◆ **RECORDED DATA**:
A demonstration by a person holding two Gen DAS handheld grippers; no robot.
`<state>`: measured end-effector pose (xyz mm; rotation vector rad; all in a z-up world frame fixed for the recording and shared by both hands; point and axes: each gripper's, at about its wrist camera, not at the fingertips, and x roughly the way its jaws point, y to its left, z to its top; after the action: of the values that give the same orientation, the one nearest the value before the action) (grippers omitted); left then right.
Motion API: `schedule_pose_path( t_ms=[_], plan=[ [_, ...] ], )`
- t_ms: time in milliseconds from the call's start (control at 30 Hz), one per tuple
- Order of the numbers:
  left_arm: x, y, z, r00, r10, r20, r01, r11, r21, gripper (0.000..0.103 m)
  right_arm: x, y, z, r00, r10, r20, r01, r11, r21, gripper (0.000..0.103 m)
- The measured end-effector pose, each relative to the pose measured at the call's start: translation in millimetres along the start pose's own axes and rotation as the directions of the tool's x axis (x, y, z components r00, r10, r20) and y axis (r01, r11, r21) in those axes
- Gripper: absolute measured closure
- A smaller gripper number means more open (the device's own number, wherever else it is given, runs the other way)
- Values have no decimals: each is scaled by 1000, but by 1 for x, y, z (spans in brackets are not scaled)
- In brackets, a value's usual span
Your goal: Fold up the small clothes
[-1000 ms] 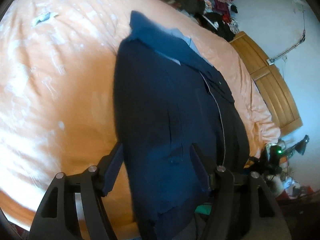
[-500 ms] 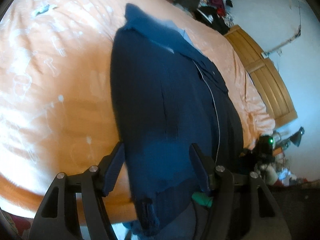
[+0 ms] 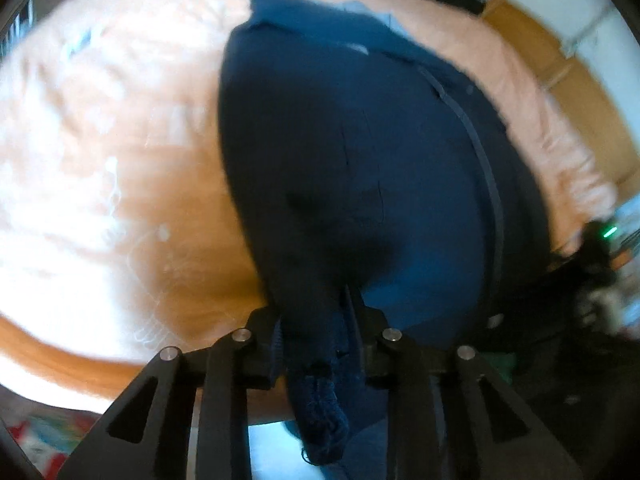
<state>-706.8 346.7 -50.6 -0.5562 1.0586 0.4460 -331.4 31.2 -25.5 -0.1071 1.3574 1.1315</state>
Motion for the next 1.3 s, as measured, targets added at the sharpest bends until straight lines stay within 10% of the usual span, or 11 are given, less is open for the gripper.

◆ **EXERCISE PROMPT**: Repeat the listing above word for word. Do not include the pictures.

◆ **RESULT FOR THIS TASK**:
A demonstration by a person holding two Gen DAS handheld grippers; no robot.
`<state>`: measured end-effector pose (xyz mm; rotation vector rad; all in a z-up world frame fixed for the recording and shared by both hands; point and axes: each gripper's, at about its wrist camera, not at the fingertips, and x roughly the way its jaws point, y to its left, z to its top; after the action: of the values that give the same orientation, the one nearest the value before the action) (grippers omitted); left then right.
Motion API: `schedule_pose_path( t_ms=[_], plan=[ [_, ...] ], )`
- t_ms: time in milliseconds from the call's start (control at 30 Hz), one per tuple
- Order of the numbers:
  left_arm: x, y, z, r00, r10, r20, r01, r11, r21, gripper (0.000..0.103 m)
  right_arm: x, y, z, r00, r10, r20, r01, r11, r21, gripper (0.000..0.103 m)
- The measured end-effector pose, each relative to the pose measured at the call's start: translation in millimetres along the start pose's own axes and rotation as the directions of the tool's x axis (x, y, z components r00, r10, r20) and y axis (r01, r11, r21) in those axes
- Gripper: absolute measured closure
- A smaller gripper number means more open (the device's own number, wherever else it is given, runs the other way)
- Values have no decimals: each is scaled by 1000, but by 1 for x, y, z (spans in brackets are not scaled)
- In brackets, a value's usual span
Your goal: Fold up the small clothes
[-1000 ms] 
[-500 ms] 
[+0 ms] 
<state>-706.8 346.7 -50.6 -0.5562 1.0586 0.4460 -331.4 31.2 -25.5 -0.1071 1.3574 1.1315</state>
Motion for the next 1.3 s, as measured, targets added at the sharpest bends until straight lines stay within 10% of the usual span, or 11 are given, less is open for the gripper.

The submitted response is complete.